The youngest and only girl of seven, Callie was born as the ship docked at Ellis Island and grew up in Five Points, New York. Her mother was killed by a runaway streetcar when Callie was eight, and six years of domestic drudgery "raising" her elder brothers convinced her that glorious spinsterhood was the life for her.
After selling a story to the Saturday Evening Post for the unthinkable sum of $50, she tucked the money under her father's pillow as a goodbye present and hopped on the next train out of Grand Central heading West.
Written in real time in 1922, Callie’s letters seamlessly blend fact and fiction, threading real world characters and events through her own own ambitions, friends, and love interests.
They reveal a fledgling industry hurtling from Bohemian backwater towards the slickly controlled powerhouse of the Golden age.
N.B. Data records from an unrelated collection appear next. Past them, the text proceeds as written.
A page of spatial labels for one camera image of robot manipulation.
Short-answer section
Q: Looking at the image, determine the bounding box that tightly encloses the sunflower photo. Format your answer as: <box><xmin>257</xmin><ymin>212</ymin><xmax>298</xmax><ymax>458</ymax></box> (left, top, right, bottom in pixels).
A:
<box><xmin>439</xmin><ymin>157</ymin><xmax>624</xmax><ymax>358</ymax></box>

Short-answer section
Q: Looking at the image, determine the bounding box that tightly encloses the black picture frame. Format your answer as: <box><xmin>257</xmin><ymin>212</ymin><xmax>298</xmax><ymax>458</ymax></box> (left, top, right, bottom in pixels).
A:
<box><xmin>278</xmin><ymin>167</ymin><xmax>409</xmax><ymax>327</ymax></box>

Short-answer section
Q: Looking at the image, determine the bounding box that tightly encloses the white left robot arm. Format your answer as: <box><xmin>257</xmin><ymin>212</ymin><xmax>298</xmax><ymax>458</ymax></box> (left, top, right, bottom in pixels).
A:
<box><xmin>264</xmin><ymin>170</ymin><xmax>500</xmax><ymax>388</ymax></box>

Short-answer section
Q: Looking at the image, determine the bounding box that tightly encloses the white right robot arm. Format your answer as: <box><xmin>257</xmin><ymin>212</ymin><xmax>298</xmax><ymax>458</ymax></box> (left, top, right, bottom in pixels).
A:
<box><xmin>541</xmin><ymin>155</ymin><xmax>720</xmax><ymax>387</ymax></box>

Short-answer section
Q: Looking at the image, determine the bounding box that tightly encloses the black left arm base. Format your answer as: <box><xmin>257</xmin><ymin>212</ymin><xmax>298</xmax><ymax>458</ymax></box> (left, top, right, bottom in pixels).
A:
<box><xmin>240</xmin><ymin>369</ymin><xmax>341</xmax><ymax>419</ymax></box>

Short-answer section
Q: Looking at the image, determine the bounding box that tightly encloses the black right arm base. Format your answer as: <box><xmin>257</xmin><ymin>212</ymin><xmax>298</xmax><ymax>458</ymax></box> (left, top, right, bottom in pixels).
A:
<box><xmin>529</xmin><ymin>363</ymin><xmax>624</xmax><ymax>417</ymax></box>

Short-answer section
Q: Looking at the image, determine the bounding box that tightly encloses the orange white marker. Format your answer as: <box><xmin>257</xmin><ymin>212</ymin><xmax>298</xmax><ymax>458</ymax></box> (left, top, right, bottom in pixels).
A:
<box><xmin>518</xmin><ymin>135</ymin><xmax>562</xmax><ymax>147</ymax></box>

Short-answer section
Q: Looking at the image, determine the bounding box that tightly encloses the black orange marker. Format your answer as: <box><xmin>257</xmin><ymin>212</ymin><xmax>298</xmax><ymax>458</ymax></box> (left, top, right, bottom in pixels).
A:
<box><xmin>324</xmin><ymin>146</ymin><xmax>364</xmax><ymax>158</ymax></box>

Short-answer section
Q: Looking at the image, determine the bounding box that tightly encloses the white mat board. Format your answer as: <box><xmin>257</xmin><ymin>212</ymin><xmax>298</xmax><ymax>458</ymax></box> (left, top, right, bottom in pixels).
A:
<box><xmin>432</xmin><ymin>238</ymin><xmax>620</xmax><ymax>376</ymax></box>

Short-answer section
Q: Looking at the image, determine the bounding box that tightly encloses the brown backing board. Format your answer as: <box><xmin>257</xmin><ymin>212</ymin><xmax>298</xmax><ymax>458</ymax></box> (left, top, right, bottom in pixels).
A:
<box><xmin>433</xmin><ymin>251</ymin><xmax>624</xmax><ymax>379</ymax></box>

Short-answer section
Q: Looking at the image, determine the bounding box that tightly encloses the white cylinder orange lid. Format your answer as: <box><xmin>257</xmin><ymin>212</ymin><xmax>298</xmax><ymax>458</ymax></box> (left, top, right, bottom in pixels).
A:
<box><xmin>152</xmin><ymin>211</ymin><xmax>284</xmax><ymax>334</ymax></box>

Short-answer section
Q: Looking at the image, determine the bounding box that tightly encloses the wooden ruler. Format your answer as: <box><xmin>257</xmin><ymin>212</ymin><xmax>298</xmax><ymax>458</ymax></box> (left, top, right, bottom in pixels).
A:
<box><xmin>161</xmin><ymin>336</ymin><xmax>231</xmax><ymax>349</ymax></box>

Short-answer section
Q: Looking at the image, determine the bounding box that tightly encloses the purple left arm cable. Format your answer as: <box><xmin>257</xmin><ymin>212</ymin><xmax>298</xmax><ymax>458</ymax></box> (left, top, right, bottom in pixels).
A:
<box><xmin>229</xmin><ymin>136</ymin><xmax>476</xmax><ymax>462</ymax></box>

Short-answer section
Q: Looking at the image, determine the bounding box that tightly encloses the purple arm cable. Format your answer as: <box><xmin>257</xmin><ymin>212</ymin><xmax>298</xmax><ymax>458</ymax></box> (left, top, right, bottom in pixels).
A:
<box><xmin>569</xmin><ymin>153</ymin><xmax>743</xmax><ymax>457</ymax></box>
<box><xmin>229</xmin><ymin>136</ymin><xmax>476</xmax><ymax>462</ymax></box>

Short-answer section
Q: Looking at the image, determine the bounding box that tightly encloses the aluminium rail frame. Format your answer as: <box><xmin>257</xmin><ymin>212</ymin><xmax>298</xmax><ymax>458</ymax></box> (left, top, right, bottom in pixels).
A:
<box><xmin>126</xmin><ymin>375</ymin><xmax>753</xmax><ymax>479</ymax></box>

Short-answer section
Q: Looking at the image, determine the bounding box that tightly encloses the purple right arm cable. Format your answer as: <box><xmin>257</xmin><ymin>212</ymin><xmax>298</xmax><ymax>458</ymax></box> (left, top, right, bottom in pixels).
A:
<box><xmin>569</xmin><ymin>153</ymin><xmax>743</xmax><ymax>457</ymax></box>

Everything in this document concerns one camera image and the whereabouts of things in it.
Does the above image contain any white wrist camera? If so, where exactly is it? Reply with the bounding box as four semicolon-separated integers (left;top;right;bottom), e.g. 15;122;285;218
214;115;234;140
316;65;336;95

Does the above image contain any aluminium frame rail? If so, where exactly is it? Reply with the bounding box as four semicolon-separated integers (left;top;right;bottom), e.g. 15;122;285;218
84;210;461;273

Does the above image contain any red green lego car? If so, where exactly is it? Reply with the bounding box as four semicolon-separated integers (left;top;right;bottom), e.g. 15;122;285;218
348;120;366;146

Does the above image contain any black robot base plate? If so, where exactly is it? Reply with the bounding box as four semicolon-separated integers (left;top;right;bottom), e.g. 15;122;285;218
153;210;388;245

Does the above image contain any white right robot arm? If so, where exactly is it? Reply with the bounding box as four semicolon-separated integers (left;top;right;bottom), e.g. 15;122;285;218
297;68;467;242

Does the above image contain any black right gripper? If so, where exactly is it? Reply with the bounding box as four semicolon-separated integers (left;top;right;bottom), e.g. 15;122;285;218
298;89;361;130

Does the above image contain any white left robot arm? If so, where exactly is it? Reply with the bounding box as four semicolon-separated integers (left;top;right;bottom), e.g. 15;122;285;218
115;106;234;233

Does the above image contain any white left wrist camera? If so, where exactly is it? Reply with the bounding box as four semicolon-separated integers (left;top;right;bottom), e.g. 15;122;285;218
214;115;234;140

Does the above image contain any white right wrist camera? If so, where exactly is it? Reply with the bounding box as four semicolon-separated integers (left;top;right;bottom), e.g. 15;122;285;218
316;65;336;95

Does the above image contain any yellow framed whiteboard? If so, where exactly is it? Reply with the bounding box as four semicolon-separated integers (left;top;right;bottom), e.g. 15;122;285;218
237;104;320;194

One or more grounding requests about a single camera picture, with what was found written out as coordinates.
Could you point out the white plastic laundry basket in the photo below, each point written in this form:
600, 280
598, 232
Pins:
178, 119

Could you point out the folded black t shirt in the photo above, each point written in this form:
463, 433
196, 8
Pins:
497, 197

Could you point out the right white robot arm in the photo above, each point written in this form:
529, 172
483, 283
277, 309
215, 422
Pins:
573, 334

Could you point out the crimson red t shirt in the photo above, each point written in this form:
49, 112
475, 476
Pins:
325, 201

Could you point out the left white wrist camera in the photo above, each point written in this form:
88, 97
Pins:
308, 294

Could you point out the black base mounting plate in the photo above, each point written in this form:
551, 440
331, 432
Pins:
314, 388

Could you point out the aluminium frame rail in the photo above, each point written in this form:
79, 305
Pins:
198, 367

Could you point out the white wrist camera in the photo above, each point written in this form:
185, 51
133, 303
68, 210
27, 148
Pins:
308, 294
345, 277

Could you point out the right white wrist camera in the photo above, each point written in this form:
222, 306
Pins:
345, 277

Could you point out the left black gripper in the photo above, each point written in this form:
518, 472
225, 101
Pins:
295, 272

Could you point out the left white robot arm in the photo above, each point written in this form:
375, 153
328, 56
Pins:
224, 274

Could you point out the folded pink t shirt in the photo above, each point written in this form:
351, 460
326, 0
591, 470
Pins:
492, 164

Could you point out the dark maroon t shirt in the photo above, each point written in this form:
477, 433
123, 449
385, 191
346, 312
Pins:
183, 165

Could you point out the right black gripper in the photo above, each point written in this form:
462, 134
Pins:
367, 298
Up until 1925, an average of 50% of Hollywood releases were written by women, and there was a higher proportion of female directors working then than now. Over ten years, from the creation of the Hayes Office in 1922 until the adoption of the Motion Production Code in the early thirties, the power structures that would ultimately protect Weinstein (et all) were systemically built by the men they would serve.
Women like Callie and her friends saw everything they had worked for crumble — and many, having pioneered this brand new industry, died destitute.
They didn’t go down without a fight, and this series is dedicated to them.